Mourid Barghouti in The Guardian:
A hot midday on a hillside overlooking Ramallah, a blue sky with some bashful, short-lived clouds and Palestinian flags everywhere, side by side with his photo – and the voice of Mahmoud Darwish reciting his own poetry came pure and powerful through the huge loudspeakers and covered the whole landscape. In the middle of the courtyard of Ramallah’s Cultural Palace, where he’d given his last poetry reading a few weeks ago (at which he read “The Dice Player”), the empty grave was waiting for the body of the poet. The roads up the hill carried wave after wave of people of all ages and affiliations, all trying hard to get as close as possible to the grave to say goodbye to their poet. As the coffin was lowered into the ground, a small regiment of Palestinian security officers had to restrain a crowd struggling to look at the grave, and another fired 21 shots in salute.
We circled around the grave, and I found myself next to his mother, Houria, aged 92 – who was brought from Galilee in an ambulance and brought on a wheelchair to have a last glance at her boy, whose most famous line is “I yearn for my mother’s bread and my mother’s coffee” – and his two brothers, Ahmad and Zaki. I saw his sisters only after the ceremony was over. The family was almost apologetic for their presence among those thousands of mourners; his mother, in her feeble, broken voice, said: “He is the son of all of you.” This was the first time I had seen his mother. She does not travel, and I am not allowed to go to Galilee.

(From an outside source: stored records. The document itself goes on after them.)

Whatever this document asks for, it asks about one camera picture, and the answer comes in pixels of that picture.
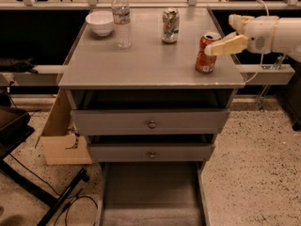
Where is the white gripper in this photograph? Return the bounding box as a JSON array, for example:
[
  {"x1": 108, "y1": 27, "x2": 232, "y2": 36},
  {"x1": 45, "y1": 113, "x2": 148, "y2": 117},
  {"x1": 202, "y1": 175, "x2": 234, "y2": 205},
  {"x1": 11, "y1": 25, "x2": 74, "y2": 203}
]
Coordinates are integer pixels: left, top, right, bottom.
[{"x1": 205, "y1": 14, "x2": 279, "y2": 57}]

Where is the red coke can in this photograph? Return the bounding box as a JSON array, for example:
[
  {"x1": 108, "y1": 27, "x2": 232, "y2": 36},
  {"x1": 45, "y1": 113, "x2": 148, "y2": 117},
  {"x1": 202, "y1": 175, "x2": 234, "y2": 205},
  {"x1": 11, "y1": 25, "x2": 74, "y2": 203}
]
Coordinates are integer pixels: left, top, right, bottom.
[{"x1": 195, "y1": 31, "x2": 221, "y2": 73}]

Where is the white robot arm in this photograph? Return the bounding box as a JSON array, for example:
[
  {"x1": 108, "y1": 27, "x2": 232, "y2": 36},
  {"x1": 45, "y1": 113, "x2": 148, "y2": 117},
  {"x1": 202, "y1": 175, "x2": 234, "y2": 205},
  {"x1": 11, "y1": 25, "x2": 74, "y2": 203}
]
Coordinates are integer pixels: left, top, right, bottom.
[{"x1": 205, "y1": 14, "x2": 301, "y2": 62}]

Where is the green white soda can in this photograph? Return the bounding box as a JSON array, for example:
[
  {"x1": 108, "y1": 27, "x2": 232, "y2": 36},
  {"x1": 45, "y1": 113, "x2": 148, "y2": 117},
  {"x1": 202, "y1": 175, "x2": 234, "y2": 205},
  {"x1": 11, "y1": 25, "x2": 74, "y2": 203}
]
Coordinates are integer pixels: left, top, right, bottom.
[{"x1": 162, "y1": 8, "x2": 180, "y2": 43}]

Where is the grey drawer cabinet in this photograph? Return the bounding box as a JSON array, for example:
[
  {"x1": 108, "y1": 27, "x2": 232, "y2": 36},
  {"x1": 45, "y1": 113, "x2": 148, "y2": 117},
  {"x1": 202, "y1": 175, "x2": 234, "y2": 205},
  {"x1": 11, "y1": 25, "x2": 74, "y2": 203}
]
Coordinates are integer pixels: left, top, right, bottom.
[{"x1": 56, "y1": 6, "x2": 246, "y2": 226}]

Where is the grey middle drawer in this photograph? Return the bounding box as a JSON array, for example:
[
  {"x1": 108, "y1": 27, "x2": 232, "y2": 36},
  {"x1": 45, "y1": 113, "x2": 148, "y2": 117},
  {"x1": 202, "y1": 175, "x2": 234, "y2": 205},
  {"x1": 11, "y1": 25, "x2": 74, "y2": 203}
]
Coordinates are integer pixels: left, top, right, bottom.
[{"x1": 88, "y1": 134, "x2": 214, "y2": 162}]

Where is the grey drawer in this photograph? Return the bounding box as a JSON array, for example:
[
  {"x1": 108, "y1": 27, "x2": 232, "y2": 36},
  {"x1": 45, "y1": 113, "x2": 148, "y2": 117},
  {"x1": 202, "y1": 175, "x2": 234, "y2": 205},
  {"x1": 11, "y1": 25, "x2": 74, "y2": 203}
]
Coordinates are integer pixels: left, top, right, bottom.
[
  {"x1": 96, "y1": 162, "x2": 209, "y2": 226},
  {"x1": 88, "y1": 134, "x2": 214, "y2": 162},
  {"x1": 68, "y1": 89, "x2": 231, "y2": 136}
]

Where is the grey top drawer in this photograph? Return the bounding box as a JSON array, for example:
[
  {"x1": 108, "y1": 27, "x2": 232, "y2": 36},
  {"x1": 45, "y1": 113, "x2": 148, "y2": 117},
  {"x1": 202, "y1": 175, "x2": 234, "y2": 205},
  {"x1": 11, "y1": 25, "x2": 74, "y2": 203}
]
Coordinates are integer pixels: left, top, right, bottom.
[{"x1": 68, "y1": 89, "x2": 231, "y2": 136}]

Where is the grey bottom drawer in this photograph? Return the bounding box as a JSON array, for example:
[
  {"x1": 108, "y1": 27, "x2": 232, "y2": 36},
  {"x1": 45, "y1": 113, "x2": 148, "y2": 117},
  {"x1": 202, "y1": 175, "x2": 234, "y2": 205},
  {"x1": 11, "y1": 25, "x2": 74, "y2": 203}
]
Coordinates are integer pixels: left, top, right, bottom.
[{"x1": 96, "y1": 162, "x2": 209, "y2": 226}]

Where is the clear plastic water bottle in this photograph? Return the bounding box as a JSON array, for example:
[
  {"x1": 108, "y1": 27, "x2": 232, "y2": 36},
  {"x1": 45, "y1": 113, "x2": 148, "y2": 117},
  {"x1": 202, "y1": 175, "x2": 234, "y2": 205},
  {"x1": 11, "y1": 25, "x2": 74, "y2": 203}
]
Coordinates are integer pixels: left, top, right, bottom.
[{"x1": 111, "y1": 0, "x2": 132, "y2": 48}]

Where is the white ceramic bowl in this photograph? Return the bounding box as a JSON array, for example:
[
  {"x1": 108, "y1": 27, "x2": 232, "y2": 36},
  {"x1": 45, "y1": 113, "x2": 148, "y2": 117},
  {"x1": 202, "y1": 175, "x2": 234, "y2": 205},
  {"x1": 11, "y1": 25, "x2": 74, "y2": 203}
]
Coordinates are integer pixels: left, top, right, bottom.
[{"x1": 86, "y1": 11, "x2": 114, "y2": 37}]

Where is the cardboard box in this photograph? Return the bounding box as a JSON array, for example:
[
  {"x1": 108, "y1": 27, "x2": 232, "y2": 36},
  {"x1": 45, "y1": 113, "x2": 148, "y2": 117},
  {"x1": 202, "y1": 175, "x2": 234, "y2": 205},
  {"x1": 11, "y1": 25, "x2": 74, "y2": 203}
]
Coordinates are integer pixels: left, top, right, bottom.
[{"x1": 40, "y1": 90, "x2": 92, "y2": 165}]

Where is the black cloth bundle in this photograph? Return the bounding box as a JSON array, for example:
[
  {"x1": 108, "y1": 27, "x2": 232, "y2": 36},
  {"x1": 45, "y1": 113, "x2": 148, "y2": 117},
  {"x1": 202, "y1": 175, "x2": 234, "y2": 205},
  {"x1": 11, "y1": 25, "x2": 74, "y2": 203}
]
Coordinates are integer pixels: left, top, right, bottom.
[{"x1": 0, "y1": 57, "x2": 38, "y2": 73}]

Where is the white hanging cable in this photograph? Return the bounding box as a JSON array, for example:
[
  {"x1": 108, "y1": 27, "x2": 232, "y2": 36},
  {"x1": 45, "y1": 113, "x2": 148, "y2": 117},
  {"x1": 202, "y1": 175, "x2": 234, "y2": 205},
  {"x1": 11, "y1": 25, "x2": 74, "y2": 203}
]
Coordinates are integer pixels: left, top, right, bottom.
[{"x1": 244, "y1": 0, "x2": 271, "y2": 85}]

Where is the black floor cable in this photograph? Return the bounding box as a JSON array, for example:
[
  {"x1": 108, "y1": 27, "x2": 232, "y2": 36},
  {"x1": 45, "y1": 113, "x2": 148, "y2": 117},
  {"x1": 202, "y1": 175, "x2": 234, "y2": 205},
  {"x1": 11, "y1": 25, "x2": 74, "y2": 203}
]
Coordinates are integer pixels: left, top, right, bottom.
[{"x1": 8, "y1": 153, "x2": 99, "y2": 226}]

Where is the black stand frame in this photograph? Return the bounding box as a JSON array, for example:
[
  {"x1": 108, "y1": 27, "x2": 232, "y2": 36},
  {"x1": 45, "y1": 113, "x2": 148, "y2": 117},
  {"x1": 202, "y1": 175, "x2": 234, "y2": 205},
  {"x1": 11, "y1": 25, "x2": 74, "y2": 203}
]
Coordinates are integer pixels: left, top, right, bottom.
[{"x1": 0, "y1": 109, "x2": 95, "y2": 226}]

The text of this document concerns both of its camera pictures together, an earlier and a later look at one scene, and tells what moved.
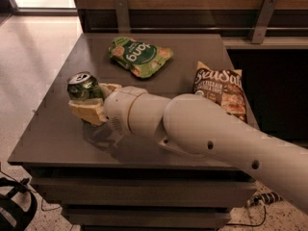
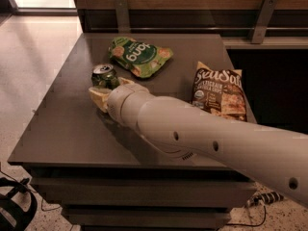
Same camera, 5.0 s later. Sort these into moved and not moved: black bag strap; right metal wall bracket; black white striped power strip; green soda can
Moved: green soda can
Not moved: right metal wall bracket; black bag strap; black white striped power strip
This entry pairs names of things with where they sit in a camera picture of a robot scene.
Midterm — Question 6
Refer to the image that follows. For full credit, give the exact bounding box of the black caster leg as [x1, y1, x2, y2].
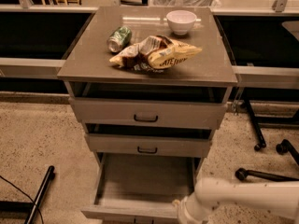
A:
[235, 168, 298, 182]
[276, 139, 299, 165]

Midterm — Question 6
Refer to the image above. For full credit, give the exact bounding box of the black cable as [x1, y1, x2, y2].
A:
[0, 175, 45, 224]

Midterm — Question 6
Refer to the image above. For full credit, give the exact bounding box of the white bowl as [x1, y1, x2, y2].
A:
[166, 10, 197, 35]

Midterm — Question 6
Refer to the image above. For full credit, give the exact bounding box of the grey bottom drawer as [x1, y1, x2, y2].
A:
[81, 154, 202, 224]

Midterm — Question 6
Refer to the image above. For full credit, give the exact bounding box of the black caster leg upper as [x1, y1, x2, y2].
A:
[276, 139, 299, 165]

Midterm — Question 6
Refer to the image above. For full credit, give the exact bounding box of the grey top drawer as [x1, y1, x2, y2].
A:
[66, 82, 227, 130]

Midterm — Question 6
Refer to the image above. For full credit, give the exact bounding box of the grey drawer cabinet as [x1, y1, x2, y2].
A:
[57, 6, 238, 173]

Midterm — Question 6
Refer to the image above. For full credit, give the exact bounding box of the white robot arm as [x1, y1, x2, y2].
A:
[173, 177, 299, 224]

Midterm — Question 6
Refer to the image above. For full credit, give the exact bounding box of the grey metal railing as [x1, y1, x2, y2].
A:
[0, 0, 299, 89]

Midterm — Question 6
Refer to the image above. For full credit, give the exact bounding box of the black caster leg lower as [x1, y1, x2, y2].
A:
[235, 168, 298, 182]

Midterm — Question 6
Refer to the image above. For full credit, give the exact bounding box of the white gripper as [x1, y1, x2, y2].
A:
[172, 193, 219, 224]

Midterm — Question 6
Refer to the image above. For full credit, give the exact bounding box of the black left floor leg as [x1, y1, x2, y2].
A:
[0, 165, 55, 224]

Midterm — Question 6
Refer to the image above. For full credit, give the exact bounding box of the grey drawer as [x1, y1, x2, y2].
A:
[66, 82, 227, 130]
[85, 124, 213, 158]
[81, 154, 202, 224]

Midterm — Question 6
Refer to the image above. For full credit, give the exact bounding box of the grey middle drawer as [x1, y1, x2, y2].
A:
[85, 124, 213, 158]

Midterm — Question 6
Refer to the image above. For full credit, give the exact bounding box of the black upright stand leg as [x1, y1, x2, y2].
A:
[244, 99, 266, 151]

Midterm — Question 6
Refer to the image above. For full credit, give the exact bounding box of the green soda can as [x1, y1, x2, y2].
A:
[107, 26, 132, 53]

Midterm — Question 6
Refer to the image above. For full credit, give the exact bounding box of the yellow chip bag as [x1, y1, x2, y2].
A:
[109, 35, 202, 73]

Earlier in the day, just before 10am, Darwish’s body arrived on a flight from the United States in Amman, Jordan. After a short ceremony the casket was loaded on to a Jordanian military helicopter, which flew to Ramallah, landing at noon. Far from Ramallah, a procession left the Ahihud junction, east of Acre, heading towards the former village of Al-Birweh, where Darwish was born.